• [Problem requirements] Your answer must be the exact lines from the one with "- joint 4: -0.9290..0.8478" to the end of the data, both included, with no pictures.
**** Data below
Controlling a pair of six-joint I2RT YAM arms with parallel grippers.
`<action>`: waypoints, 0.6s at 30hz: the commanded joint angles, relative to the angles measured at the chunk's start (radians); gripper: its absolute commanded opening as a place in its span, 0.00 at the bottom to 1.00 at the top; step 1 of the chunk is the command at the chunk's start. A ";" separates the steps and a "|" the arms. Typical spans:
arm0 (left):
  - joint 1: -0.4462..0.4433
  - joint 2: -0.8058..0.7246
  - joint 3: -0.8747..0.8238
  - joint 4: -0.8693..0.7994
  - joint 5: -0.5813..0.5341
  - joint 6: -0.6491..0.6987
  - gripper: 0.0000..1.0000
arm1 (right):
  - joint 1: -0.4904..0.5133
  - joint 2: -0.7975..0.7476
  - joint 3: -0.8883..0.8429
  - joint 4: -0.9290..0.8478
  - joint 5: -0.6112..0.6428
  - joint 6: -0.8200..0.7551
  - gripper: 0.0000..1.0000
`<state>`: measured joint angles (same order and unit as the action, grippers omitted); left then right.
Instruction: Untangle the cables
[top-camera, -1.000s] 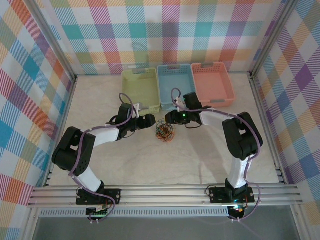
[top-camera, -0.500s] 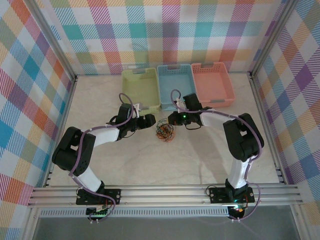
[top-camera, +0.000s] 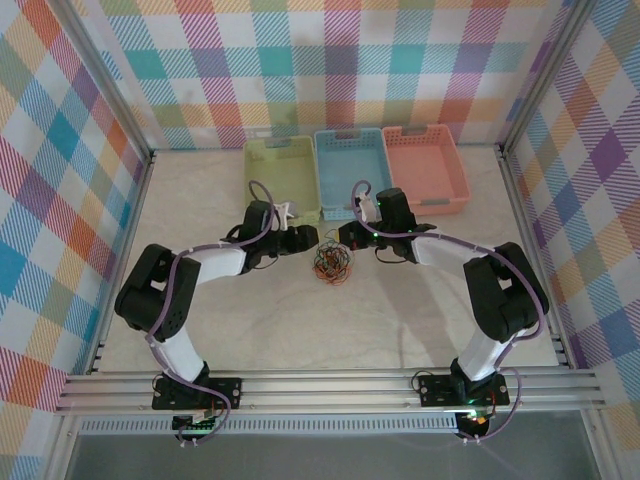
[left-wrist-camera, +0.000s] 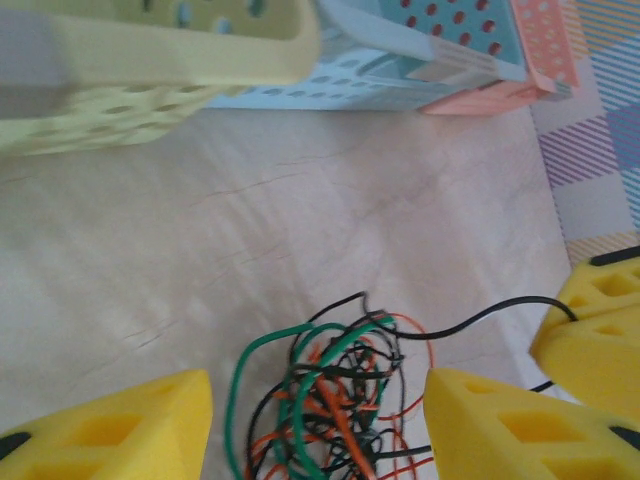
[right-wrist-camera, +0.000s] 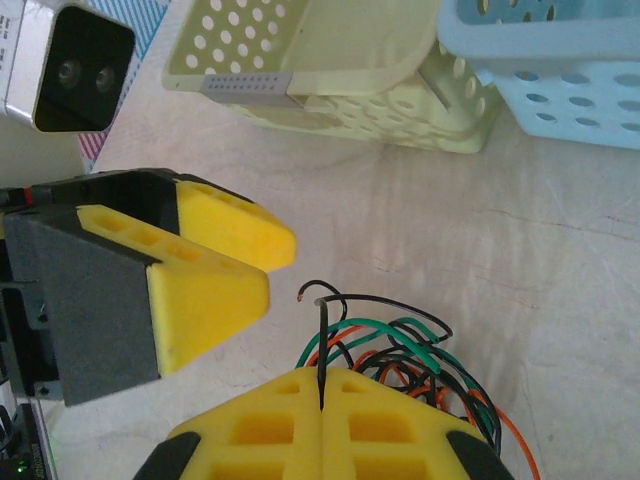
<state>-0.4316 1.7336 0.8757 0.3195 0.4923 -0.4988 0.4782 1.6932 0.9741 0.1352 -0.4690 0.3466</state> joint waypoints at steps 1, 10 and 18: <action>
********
• [Reply to the task]
  - joint 4: -0.9290..0.8478
  - joint 5: -0.6112..0.6428
  - joint 6: -0.8200..0.7551
  - gripper: 0.0000..1.0000
`<state>`: measured joint angles (same order and unit as the action, grippers omitted); left then right.
Instruction: Untangle the cables
[top-camera, -1.000s] 
[top-camera, -0.500s] 
[top-camera, +0.000s] 
[left-wrist-camera, +0.000s] 
[right-wrist-camera, +0.000s] 
<state>-0.4316 1.7336 0.8757 0.3195 0.4923 -0.4988 0.4782 1.6932 0.9741 0.1352 -0.4690 0.3466</state> joint waypoints at steps 1, 10 and 18: <action>

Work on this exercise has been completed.